Oireachtas Joint and Select Committees

Wednesday, 13 April 2022

Joint Oireachtas Committee on Agriculture, Food and the Marine

Afforestation and the Forestry Sector: Discussion

Photo of Pippa HackettPippa Hackett (Green Party) | Oireachtas source

It is unfair to say the working groups are not working. They are working incredibly hard. They are made up of a broad spectrum of stakeholders from across the forestry, environment, farmer groups and community groups. It is difficult work because this is a very complex, difficult situation. To be honest I want to say hats off to them because they have worked incredibly hard this past year. Project Woodlands was set up last February so it is up and running a little over a year. They are still working together. I will take a bit of offence at it being said they are not working because they certainly are.
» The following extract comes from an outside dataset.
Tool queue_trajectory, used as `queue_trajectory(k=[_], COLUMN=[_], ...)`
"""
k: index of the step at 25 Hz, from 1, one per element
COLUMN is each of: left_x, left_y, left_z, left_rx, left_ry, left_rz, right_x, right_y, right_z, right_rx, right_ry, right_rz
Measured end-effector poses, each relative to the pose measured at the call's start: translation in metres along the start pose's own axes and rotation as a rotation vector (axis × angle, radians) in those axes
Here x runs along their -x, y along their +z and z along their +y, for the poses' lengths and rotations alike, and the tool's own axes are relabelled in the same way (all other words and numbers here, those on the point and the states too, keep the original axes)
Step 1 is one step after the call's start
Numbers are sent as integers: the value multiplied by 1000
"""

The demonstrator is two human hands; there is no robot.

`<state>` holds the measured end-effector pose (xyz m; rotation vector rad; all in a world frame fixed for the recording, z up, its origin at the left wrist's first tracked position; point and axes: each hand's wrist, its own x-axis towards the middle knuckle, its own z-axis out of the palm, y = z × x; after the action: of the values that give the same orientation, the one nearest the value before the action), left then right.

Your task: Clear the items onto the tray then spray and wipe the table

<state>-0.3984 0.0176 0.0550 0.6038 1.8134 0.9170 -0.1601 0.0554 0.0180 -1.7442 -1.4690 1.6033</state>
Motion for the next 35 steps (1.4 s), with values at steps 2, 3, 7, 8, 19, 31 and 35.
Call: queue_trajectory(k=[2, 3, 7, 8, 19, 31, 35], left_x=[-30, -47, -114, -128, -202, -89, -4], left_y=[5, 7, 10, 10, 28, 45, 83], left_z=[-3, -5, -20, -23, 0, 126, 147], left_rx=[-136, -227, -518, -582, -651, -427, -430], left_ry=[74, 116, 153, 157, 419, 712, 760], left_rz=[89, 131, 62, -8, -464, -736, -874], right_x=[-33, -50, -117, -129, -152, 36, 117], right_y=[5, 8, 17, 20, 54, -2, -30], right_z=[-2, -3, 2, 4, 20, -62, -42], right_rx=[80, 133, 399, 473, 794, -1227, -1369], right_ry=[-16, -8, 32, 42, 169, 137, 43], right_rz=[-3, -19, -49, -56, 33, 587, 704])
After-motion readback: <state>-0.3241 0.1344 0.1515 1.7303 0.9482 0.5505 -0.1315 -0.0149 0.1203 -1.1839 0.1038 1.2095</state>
On the question of whether I feel embarrassed, we are all here working very hard, including everyone in this room, to get a solution to forestry. If it was as easy as some of the Deputies and members here maybe think it is, we would not have it solved. We would actually be in a worse position. We would be back to where we were in 2020 and worse, so we are making progress. I accept it is slow and frustrating. I totally accept that, but we have ultimately to get to a position where we are working with the farmers, the communities, the industry and the wider population. To focus solely, as many in this committee room do, on just commercial forestry is wrong because that has got us into much of the difficulty we are in and is perhaps where we have made mistakes in the past. We developed a model that has been built around planting and clear felling and that does not blend well with our environment or with communities. We have to think a bit beyond and outside the box. I am saying we absolutely have to have a vibrant commercial sector in the next 30, 40, 50 or 100 years. I say that with no qualms at all, but maybe we have to start looking differently at how we do that. There are proposals around continuous cover. That is continuous cover commercial forestry. That takes a long while to get on board and get running. We have to thin it in different ways and manage it in different ways. We have to look at different ways of doing it. Continuing to promote the same model we have been doing for past ten, 15 or 20 years is not going to work. We need people like the members in this room to think outside the box in terms of how we get the sector on a road to future sustainability.